Uma tem gente de mentira que parece de verdade. A outra tem gente de verdade que parece de mentira. Uma se passa no Rio de Janeiro que fazia a alma de Tom Jobim (e a nossa) cantar: praias e festas sem fim, Zona Sul e aquele feitiço sem farofa da malandragem carioca em sua versão mais amigável e perfumada. A outra tem como cenário os avessos do paraíso. Uma cidade loteada entre bandidos, condenada à violência e à desordem institucional desde os tempos de D. João VI.
As duas séries estrearam há pouco na Globoplay. Fim, ficção baseada no romance de Fernanda Torres, com direção de Andrucha Waddington e Daniela Thomas, chegou à plataforma no final de outubro. Vale o Escrito, série documental sobre a guerra entre banqueiros do jogo do bicho no Rio de Janeiro, com direção de Fellipe Awi, Ricardo Calil e Gian Carlo Bellotti, estreou no início de novembro. Ambas são golaços da Globo na produção de conteúdo para o streaming.

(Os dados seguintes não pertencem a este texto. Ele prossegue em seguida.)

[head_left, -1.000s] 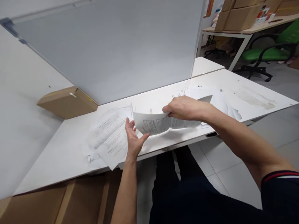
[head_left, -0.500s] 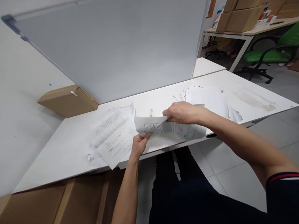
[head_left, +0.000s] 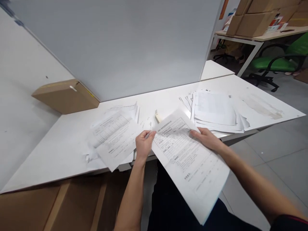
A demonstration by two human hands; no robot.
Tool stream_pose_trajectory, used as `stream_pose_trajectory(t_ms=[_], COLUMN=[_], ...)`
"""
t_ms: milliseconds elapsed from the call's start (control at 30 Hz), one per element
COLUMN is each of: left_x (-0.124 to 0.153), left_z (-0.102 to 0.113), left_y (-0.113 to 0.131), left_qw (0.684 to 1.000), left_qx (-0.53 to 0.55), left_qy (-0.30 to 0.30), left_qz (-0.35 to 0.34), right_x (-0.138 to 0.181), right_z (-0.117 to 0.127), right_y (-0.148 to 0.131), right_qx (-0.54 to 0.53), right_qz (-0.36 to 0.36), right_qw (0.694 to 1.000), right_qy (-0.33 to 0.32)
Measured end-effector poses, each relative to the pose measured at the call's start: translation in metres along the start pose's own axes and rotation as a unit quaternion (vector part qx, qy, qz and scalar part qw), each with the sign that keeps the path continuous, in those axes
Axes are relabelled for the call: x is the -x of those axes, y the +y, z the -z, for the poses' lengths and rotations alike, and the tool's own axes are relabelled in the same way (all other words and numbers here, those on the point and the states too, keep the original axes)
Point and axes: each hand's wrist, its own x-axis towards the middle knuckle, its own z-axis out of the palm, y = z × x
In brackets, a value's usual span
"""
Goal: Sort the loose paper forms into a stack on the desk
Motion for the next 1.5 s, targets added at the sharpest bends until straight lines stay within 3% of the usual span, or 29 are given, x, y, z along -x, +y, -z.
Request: stream_pose_trajectory(t_ms=[67,133,267,400,600,800,1100,1500], left_x=[0.000,0.003,0.013,0.015,0.008,0.000,-0.002,-0.008], left_z=[-0.009,-0.016,-0.021,-0.028,-0.038,-0.044,-0.050,-0.046], left_y=[-0.008,-0.015,-0.020,-0.017,-0.014,-0.011,-0.007,-0.012], left_qw=[1.000,0.997,0.991,0.996,0.993,0.982,0.957,0.950], left_qx=[0.006,0.041,0.046,0.016,-0.077,-0.177,-0.279,-0.295], left_qy=[0.005,-0.027,-0.095,-0.080,-0.082,-0.065,-0.075,-0.099], left_qz=[0.023,0.051,0.083,0.043,0.028,0.025,0.015,-0.042], right_x=[0.009,0.018,0.030,0.031,0.023,0.017,0.011,-0.001], right_z=[-0.013,-0.019,-0.013,-0.003,-0.002,0.001,0.005,0.014], right_y=[0.025,0.042,0.056,0.054,0.042,0.041,0.049,0.044], right_qx=[-0.053,-0.075,-0.077,-0.094,0.157,0.212,0.221,0.190], right_qz=[-0.042,-0.077,-0.110,-0.071,-0.065,-0.016,0.010,-0.012], right_qw=[0.998,0.994,0.991,0.992,0.972,0.962,0.953,0.963], right_qy=[0.013,0.012,0.012,0.039,0.163,0.174,0.206,0.191])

Fim conta a história de uma turma de amigos que se conhece no final dos anos 1960 e permanece mais ou menos unida até que a morte começa a bater na porta, décadas mais tarde. Idas e vindas no tempo sugerem que alguns membros da turma envelheceram mantendo uma espécie de coerência em relação à identidade da juventude: o sensato nunca perdeu o rumo, o controlador continua ditando regras para tudo, o maluco tornou-se ainda mais excêntrico. Mas há aqueles que parecem quase irreconhecíveis no final da vida – seja porque diferentes tipos de desvios implodiram as expectativas de quem parecia se encaminhar para um futuro promissor, seja porque alguns conseguem chegar à velhice a bordo de uma versão revista e melhorada, em paz com as perdas e as decepções inevitáveis. Quem já está vendo os amigos de juventude ficando mais velhos não vai ter dificuldade para reconhecer traços dos personagens em pessoas conhecidas – ou em si mesmo.
Os entrevistados de Vale o Escrito também parecem familiares, mas como personagens saídos de filmes de máfia, livros de realismo mágico e reality shows de famílias disfuncionais. Figuras como as gêmeas más Shanna e Tamara, filhas e netas de bicheiros, Capitão Guimarães, o homem que trocou o Exército pela contravenção (não sem antes posar de cidadão do bem durante a ditadura militar), e Piruinha, o bicheiro quase centenário que ainda está na ativa, emprestam um aspecto pitoresco a uma narrativa brutal de violência e corrupção.
Nada no documentário chega a surpreender muito o espectador – o que não impede que a realidade seja ainda pior do que a maioria das pessoas consegue imaginar. Cidade sangue quente, purgatório da beleza e do caos, o Rio de Janeiro continua desafiando a criatividade de qualquer roteirista.